--- Material provided Enclosed Below ---

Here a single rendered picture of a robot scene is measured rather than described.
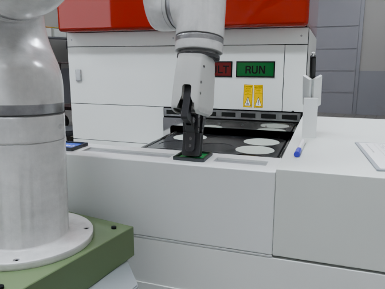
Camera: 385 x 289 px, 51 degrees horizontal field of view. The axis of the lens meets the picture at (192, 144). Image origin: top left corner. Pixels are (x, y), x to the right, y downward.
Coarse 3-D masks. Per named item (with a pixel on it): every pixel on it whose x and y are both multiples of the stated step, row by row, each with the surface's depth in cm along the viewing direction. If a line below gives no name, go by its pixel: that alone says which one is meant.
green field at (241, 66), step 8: (240, 64) 122; (248, 64) 121; (256, 64) 120; (264, 64) 120; (272, 64) 119; (240, 72) 122; (248, 72) 122; (256, 72) 121; (264, 72) 120; (272, 72) 119
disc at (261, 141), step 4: (244, 140) 115; (248, 140) 115; (252, 140) 115; (256, 140) 115; (260, 140) 115; (264, 140) 115; (268, 140) 115; (272, 140) 115; (276, 140) 115; (256, 144) 110; (260, 144) 110; (264, 144) 110; (268, 144) 110; (272, 144) 110
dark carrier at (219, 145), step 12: (180, 132) 128; (156, 144) 110; (168, 144) 110; (180, 144) 110; (204, 144) 110; (216, 144) 110; (228, 144) 110; (240, 144) 110; (252, 144) 110; (276, 144) 110; (264, 156) 97; (276, 156) 97
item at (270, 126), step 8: (168, 120) 132; (176, 120) 131; (208, 120) 128; (216, 120) 127; (224, 120) 126; (232, 120) 125; (240, 120) 125; (248, 120) 125; (168, 128) 133; (240, 128) 125; (248, 128) 124; (256, 128) 123; (264, 128) 123; (272, 128) 122; (280, 128) 121; (288, 128) 120
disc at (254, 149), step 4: (236, 148) 106; (240, 148) 106; (244, 148) 106; (248, 148) 106; (252, 148) 106; (256, 148) 106; (260, 148) 106; (264, 148) 106; (268, 148) 106; (244, 152) 101; (248, 152) 101; (252, 152) 101; (256, 152) 101; (260, 152) 101; (264, 152) 101; (268, 152) 101; (272, 152) 101
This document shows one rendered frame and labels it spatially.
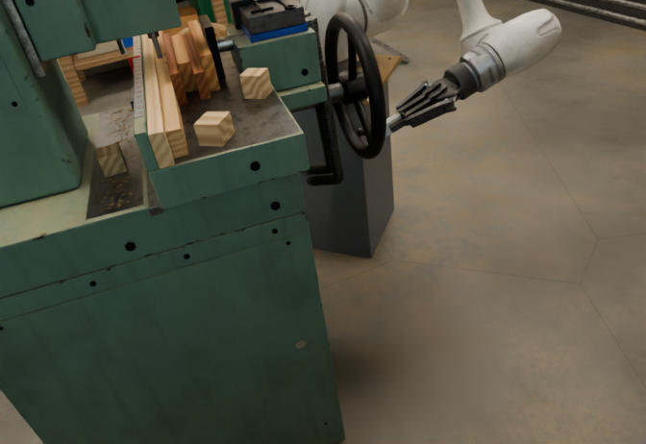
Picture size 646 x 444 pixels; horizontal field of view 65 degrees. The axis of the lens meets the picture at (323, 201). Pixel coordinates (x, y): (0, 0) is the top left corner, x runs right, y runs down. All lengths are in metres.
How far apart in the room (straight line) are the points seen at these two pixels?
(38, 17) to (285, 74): 0.38
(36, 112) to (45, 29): 0.12
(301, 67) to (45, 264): 0.51
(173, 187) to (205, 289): 0.27
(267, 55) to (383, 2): 0.78
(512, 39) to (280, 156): 0.62
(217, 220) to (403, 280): 1.01
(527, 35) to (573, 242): 0.97
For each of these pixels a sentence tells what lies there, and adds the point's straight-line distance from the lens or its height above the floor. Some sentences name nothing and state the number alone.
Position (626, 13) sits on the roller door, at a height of 0.07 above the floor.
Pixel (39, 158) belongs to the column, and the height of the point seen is 0.87.
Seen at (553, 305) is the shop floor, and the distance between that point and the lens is 1.72.
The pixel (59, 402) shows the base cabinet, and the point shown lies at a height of 0.46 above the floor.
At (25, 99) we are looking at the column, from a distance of 0.87.
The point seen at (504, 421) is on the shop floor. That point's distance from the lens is 1.44.
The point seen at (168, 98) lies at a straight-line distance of 0.79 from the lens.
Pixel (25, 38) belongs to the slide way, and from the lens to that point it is 0.88.
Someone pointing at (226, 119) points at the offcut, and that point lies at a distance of 0.71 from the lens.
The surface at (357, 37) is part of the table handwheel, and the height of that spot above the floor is 0.93.
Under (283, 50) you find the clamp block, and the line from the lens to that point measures 0.90.
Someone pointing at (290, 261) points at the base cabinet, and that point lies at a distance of 0.92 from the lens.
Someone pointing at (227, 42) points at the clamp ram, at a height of 0.95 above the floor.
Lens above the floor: 1.22
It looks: 35 degrees down
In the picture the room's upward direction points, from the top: 8 degrees counter-clockwise
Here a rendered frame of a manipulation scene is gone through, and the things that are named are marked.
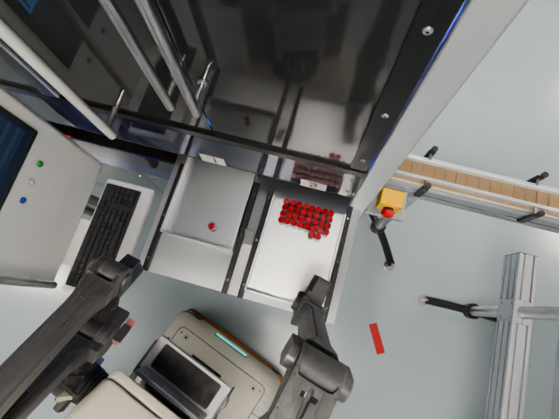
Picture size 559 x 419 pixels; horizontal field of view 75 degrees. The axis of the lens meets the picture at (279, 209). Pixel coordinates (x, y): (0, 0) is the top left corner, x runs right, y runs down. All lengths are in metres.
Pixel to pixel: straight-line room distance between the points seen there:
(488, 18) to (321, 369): 0.51
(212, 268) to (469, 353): 1.56
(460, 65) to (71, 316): 0.76
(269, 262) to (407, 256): 1.17
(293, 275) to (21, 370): 0.80
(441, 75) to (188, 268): 0.98
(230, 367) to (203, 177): 0.95
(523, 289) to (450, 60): 1.38
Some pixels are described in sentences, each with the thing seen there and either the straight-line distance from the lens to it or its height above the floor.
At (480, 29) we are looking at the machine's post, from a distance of 0.56.
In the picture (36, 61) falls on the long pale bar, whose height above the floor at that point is 1.52.
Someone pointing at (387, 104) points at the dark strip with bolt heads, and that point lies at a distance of 0.71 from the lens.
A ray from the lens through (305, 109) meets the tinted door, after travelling 0.78.
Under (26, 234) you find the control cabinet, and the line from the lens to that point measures 1.38.
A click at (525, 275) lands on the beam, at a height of 0.55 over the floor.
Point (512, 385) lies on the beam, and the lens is 1.82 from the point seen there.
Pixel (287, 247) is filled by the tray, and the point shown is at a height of 0.88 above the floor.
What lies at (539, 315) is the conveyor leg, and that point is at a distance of 1.72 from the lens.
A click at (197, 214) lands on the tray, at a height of 0.88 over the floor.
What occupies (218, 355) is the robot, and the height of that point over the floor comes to 0.28.
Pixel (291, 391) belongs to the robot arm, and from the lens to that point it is 0.57.
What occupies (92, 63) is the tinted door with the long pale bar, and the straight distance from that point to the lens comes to 0.98.
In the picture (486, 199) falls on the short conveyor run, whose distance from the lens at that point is 1.41.
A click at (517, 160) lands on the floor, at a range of 2.69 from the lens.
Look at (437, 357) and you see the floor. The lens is 2.28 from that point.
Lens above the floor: 2.12
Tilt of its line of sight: 75 degrees down
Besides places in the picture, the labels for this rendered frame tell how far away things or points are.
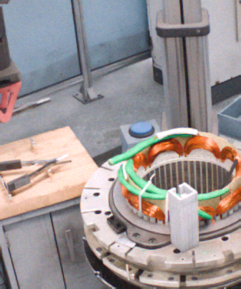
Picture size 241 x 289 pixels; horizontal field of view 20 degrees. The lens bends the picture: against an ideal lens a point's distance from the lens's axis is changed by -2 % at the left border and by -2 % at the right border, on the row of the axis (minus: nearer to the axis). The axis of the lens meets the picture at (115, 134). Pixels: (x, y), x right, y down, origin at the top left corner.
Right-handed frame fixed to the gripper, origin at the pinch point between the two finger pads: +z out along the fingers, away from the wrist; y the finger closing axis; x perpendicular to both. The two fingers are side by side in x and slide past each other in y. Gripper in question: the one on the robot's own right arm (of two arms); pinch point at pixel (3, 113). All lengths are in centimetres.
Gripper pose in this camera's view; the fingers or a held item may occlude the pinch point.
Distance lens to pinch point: 119.4
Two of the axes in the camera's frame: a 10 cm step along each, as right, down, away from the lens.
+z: 0.9, 8.6, 5.1
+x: 9.1, -2.8, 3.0
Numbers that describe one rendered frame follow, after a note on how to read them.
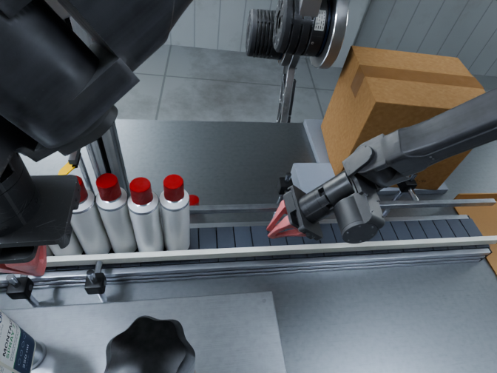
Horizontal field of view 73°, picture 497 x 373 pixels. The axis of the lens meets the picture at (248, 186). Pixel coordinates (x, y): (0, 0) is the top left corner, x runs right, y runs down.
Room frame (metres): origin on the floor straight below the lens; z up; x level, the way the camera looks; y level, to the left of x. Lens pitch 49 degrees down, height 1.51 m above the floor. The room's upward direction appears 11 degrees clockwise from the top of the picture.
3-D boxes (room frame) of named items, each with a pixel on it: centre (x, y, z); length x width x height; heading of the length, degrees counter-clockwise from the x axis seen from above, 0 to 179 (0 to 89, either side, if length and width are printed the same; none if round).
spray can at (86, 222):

--- End of Enclosed Material provided ---

What you will do:
In the records above, the line with "(293, 275) to (21, 370): 0.80" marks the start and the line with "A click at (517, 160)" marks the end; copy that stretch exactly, both lines included, and nothing else.

Reply to the exercise:
(293, 275) to (21, 370): 0.80
(441, 75) to (188, 268): 0.98
(230, 367) to (203, 177): 0.95
(523, 289) to (450, 60): 1.38
Some pixels are described in sentences, each with the thing seen there and either the straight-line distance from the lens to it or its height above the floor.
At (480, 29) we are looking at the machine's post, from a distance of 0.56.
In the picture (36, 61) falls on the long pale bar, whose height above the floor at that point is 1.52.
Someone pointing at (387, 104) points at the dark strip with bolt heads, and that point lies at a distance of 0.71 from the lens.
A ray from the lens through (305, 109) meets the tinted door, after travelling 0.78.
Under (26, 234) you find the control cabinet, and the line from the lens to that point measures 1.38.
A click at (525, 275) lands on the beam, at a height of 0.55 over the floor.
Point (512, 385) lies on the beam, and the lens is 1.82 from the point seen there.
Pixel (287, 247) is filled by the tray, and the point shown is at a height of 0.88 above the floor.
What lies at (539, 315) is the conveyor leg, and that point is at a distance of 1.72 from the lens.
A click at (197, 214) lands on the tray, at a height of 0.88 over the floor.
What occupies (218, 355) is the robot, and the height of that point over the floor comes to 0.28.
Pixel (291, 391) belongs to the robot arm, and from the lens to that point it is 0.57.
What occupies (92, 63) is the tinted door with the long pale bar, and the straight distance from that point to the lens comes to 0.98.
In the picture (486, 199) falls on the short conveyor run, whose distance from the lens at that point is 1.41.
A click at (517, 160) lands on the floor, at a range of 2.69 from the lens.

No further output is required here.